The high efficiency and specificity of gene therapy are mainly ascribed to the excellent transfection ability of the gene carrier. Non-viral polymer vectors have attracted extensive attention because of their low cytotoxicity and outstanding genetic loading capacity compared with viral vectors. For safe and efficient transfection of nuclear acids, here we report a novel gene delivery system, dendrimer-entrapped gold nanoparticles modified with a folate-conjugated poly (ethylene glycol) (Au DENPs-PEG-FA), possessing superior gene transfection efficiency than that of partially hydrophilic methoxy poly(ethylene glycol) (mPEG)-modified dendrimer-entrapped gold nanoparticles (Au DENPs-mPEG).
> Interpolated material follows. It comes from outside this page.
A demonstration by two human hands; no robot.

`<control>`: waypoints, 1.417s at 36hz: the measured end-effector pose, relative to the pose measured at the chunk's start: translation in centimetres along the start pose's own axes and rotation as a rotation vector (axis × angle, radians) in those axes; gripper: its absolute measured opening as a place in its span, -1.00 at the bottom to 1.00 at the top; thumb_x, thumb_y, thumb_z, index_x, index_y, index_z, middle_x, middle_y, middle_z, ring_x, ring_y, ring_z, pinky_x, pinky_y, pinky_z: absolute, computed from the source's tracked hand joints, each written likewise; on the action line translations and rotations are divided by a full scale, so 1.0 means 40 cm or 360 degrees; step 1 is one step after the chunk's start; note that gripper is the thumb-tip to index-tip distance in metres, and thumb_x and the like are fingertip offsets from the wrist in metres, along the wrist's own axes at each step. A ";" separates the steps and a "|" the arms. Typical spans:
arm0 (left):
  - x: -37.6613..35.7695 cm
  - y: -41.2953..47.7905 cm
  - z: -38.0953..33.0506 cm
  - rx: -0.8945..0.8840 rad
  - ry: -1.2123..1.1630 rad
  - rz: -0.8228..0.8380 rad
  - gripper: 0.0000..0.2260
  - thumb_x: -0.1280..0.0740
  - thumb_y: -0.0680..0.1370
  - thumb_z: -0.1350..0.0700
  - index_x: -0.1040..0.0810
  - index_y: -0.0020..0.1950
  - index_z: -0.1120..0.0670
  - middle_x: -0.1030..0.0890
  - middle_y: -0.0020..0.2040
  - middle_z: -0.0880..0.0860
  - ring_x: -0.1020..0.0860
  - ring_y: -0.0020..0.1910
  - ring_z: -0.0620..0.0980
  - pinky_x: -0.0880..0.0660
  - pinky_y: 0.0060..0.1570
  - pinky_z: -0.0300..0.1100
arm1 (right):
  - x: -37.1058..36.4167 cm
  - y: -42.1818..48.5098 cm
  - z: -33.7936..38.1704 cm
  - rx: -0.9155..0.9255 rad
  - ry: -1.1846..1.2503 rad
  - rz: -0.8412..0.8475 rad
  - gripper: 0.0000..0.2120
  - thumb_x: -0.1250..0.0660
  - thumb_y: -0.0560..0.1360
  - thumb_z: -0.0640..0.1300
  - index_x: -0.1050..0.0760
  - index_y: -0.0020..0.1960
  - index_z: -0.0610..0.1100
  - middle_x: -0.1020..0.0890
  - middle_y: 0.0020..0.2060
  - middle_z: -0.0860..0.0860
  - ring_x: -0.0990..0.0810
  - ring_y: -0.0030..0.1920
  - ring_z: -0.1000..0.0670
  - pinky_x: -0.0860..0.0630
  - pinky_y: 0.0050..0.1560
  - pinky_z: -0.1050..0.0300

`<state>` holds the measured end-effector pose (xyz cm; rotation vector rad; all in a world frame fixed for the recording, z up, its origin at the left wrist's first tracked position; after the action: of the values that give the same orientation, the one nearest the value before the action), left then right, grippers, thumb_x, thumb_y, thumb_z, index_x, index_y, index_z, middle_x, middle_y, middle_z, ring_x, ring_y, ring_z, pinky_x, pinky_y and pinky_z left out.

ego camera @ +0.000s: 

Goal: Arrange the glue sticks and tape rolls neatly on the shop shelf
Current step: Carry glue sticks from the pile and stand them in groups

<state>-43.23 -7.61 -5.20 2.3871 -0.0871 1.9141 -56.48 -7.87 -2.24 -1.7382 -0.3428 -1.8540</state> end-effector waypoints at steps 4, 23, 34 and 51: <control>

The prepared Au DENPs-PEG-FA were well characterized, and our data revealed that the vector showed good cytocompatibility. Additionally, the quantification of inflammatory cytokines detected by qRT-PCR showed that the vectors displayed low innate immune response. The efficiency of nucleic acid (encoding enhanced green fluorescent protein (EGFP) and luciferase (Luc) reporter) transfection evaluated via flow cytometry and confocal microscopic imaging suggested that the Au DENPs-PEG-FA were able to transfect nucleic acid into HeLa cells with enhanced transfection efficiency. Furthermore, the existence of FA rendered the Au DENPs with excellent targeting performance via FA receptor-ligand binding interaction. The designed Au DENPs-PEG-FA with low immunogenicity and enhanced gene transfection efficiency may hold a great promise to be a superior vector for gene therapy.